NAT Passthrough as the name says, is a feature to make some services easy to install and use on NAT. This is specially useful when we talk about VPNs, because IPSec have some problems when using it inside NAT. It makes troubleshooting easier for some services.
~Advice~
->Check your firewall status and rules by default
->Switch off remote management.
->Use Access Lists to filter connections to WAN or LAN to your router login panel or SSH port.
->DROP ICMP (echo-request) from WAN (Internet)
->Set a good password to access your router. Use a post-it if you want(only for home routers please)
->If you don’t need IPv6, just disable it. It requires time and knowledge to configure an IPv6 firewall. Unless you know what you are doing, I would recommend you to disable it.
< Fighting DoS/>
Some routers have a Denial of Service menu to enable a simple protection against this kind of attacks. As you can see in the picture, we can set up a threshold to stop TCP SYN flood attacks and UDP, which are the most common layer 7 DoS attacks. Also some protection against massive echo requests and protection against ICMP redirect. Enough for a home router.

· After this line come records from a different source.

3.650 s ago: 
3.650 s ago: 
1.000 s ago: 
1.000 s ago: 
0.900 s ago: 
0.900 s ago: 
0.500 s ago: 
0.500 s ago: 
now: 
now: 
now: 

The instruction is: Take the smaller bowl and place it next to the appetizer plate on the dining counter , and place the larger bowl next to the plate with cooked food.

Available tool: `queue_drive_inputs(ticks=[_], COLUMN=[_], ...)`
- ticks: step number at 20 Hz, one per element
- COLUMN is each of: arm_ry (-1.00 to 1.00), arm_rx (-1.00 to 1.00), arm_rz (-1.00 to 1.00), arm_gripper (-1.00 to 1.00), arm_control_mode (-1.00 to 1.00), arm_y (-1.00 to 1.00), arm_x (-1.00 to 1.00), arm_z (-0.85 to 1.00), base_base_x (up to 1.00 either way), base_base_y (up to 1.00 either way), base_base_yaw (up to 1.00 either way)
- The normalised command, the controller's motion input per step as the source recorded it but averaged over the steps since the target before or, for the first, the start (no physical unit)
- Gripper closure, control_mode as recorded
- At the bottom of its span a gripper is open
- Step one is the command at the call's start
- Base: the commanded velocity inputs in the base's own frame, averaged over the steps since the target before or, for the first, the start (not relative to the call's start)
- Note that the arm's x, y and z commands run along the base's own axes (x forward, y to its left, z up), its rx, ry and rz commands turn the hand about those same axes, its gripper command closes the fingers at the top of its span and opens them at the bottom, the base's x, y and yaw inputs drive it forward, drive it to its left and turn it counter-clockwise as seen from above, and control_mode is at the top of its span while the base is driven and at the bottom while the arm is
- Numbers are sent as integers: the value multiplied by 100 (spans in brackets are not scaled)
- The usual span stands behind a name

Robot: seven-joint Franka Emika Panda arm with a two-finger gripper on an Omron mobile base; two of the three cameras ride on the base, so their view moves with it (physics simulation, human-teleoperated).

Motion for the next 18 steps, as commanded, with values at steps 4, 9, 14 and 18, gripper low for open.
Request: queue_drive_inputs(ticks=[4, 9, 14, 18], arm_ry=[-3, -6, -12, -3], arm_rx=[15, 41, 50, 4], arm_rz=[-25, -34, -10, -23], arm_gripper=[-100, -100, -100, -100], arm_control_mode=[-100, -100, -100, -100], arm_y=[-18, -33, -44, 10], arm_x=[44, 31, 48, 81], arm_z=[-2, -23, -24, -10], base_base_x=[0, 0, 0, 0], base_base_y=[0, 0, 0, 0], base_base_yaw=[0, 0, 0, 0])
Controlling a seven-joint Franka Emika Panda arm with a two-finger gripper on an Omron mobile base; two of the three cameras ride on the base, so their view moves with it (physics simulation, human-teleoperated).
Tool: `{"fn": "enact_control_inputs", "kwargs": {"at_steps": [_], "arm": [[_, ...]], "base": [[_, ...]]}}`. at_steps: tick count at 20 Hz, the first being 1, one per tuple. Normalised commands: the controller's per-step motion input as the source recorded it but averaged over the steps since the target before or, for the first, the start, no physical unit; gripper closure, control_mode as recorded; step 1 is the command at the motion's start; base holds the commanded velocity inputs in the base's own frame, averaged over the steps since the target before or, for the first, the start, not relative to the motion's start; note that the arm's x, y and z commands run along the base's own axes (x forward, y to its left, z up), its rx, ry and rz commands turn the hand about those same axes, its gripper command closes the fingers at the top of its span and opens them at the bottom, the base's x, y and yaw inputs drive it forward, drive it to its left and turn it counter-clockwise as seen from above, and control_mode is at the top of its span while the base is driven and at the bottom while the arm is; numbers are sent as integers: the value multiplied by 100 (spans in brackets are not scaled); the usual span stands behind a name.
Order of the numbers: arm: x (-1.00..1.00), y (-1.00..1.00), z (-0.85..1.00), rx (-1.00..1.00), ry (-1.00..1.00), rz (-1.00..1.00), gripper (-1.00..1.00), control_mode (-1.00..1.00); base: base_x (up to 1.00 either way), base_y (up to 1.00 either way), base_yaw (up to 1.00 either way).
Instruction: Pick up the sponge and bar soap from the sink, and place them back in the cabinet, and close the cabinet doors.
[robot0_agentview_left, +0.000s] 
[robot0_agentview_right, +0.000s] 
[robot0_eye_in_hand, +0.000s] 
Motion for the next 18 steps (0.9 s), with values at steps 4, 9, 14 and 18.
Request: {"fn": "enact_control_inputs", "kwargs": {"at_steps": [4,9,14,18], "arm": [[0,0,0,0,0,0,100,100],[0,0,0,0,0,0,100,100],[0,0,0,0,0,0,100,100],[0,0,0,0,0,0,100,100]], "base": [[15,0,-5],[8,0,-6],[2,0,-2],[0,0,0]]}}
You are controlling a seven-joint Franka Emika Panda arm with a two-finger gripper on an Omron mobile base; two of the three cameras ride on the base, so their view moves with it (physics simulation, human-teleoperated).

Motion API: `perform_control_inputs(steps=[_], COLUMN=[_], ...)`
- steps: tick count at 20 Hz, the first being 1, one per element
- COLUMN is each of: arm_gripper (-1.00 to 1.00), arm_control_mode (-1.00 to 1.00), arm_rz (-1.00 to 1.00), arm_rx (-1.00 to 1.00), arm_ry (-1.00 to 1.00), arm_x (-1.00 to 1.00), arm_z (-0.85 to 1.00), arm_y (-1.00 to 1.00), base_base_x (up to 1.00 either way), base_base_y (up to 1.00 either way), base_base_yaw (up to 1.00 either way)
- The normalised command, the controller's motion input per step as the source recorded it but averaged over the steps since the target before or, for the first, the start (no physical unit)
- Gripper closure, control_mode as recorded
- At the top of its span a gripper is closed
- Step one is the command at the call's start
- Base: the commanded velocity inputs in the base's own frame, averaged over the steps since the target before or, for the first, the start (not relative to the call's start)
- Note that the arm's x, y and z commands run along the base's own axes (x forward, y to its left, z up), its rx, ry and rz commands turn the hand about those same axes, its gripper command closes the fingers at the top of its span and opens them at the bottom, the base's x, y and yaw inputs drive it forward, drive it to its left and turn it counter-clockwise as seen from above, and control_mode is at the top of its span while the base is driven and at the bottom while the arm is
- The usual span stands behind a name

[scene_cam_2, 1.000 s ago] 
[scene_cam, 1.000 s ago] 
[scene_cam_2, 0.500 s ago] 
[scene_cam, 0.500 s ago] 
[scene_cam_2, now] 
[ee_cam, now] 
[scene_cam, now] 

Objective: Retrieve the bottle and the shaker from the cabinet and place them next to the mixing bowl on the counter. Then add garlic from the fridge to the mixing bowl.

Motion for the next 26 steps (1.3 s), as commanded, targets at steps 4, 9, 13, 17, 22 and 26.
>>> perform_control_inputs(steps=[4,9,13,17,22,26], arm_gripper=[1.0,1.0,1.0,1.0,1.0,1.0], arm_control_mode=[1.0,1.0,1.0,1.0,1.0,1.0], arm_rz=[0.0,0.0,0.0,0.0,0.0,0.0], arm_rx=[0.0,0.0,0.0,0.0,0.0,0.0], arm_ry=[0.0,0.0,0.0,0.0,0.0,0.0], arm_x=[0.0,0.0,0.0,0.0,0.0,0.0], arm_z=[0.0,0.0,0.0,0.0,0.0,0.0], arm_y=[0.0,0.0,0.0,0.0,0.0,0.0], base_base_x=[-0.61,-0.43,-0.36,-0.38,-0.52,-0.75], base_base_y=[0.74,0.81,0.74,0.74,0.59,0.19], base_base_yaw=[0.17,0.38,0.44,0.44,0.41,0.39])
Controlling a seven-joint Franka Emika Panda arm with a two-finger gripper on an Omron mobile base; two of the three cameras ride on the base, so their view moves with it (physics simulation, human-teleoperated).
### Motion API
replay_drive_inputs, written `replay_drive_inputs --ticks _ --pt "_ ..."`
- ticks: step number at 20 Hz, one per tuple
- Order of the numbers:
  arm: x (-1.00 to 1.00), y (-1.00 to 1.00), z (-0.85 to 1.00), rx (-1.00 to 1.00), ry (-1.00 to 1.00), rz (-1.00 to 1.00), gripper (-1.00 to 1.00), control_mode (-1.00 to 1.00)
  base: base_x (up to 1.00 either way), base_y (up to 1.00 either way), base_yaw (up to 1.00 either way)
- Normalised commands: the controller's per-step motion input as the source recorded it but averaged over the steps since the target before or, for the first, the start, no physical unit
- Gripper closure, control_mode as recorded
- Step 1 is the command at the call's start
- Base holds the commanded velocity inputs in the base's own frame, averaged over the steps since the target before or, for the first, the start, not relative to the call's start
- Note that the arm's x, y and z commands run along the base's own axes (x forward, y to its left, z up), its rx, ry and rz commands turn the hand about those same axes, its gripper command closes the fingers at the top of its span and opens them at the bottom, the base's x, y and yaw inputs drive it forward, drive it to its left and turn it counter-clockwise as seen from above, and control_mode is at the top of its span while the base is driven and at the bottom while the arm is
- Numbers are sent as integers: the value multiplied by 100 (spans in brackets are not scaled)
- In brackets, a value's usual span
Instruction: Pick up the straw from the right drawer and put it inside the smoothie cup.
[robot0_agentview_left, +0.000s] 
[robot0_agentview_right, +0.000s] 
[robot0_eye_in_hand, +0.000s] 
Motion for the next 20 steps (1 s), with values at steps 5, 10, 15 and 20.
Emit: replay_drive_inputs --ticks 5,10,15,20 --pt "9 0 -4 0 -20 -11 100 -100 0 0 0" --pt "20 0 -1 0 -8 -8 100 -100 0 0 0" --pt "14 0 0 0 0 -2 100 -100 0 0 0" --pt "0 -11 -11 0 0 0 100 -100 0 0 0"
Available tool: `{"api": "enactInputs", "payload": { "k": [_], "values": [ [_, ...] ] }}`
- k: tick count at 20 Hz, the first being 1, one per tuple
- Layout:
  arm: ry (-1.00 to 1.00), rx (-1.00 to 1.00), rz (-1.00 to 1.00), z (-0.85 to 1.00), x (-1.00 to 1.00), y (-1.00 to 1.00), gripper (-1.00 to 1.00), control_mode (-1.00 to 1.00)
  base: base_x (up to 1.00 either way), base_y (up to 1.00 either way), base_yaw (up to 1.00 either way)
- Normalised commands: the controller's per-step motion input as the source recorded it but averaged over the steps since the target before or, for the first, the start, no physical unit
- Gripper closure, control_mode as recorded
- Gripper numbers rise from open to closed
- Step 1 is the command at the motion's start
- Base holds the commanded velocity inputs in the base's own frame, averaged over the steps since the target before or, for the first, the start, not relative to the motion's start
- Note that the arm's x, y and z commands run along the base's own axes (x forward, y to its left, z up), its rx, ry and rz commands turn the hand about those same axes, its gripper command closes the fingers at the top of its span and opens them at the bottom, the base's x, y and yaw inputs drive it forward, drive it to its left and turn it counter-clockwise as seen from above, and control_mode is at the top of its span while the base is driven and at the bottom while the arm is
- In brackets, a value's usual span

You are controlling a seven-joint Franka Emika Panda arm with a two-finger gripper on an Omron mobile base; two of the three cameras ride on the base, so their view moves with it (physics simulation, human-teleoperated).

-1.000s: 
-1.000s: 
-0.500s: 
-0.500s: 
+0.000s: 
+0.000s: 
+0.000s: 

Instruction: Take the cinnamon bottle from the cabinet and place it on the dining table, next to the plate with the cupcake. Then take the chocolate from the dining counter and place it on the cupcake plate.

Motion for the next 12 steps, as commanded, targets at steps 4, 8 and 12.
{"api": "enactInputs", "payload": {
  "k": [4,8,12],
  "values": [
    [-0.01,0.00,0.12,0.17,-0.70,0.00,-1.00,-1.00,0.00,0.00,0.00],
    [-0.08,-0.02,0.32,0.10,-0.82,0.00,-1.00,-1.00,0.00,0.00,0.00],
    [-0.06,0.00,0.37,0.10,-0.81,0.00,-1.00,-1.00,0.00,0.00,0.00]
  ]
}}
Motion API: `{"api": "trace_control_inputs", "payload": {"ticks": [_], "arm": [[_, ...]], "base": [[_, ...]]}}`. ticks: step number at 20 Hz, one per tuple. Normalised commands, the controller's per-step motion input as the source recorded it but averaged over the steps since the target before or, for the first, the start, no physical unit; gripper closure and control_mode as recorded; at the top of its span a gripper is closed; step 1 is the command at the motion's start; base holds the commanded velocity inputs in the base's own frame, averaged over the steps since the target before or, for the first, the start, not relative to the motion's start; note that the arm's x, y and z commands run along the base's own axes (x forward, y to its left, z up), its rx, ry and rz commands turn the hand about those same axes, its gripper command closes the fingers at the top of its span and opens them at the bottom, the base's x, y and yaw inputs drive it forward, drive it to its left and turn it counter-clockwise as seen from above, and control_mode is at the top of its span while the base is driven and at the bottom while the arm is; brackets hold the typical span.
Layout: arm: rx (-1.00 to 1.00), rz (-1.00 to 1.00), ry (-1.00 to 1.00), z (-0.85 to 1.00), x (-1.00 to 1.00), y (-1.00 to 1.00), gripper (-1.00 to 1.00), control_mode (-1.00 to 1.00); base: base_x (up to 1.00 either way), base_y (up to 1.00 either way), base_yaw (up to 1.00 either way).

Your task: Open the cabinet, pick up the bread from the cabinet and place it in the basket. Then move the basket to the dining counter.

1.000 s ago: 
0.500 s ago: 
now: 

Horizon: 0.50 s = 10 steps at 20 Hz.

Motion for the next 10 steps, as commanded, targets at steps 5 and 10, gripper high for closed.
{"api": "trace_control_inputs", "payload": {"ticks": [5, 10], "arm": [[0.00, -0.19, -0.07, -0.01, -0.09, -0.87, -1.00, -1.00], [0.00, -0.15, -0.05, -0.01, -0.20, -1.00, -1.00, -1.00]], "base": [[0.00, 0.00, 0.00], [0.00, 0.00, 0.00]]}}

< About the Wireless settings />
BSSID: Basic Service Set Identifier, the MAC address of your Access Point.
ESSID: Extended Service Set Identifier, the name of your network.
There’s a lot of stuff that people have said about this, but I find a lot of devices with vulnerabilities everyday, in every place or network. Let’s go then.
WPS pin: What is that? Is a button, usually in the back of the router and allows a direct connection between the router and a device.
The problem. Is easy to bypass and to activate remotely letting an intruder to join a network. Keep it disabled always.
WPA,WPA2, WPA/WPA2 and WEP: We already know (or not) that WEP is an unsecure protocol because the problems it had inside the algorithm. That’s the reason why WPA generation came out and his 2 version emerged some years ago. Nowadays we are talking about WPA3 coming soon.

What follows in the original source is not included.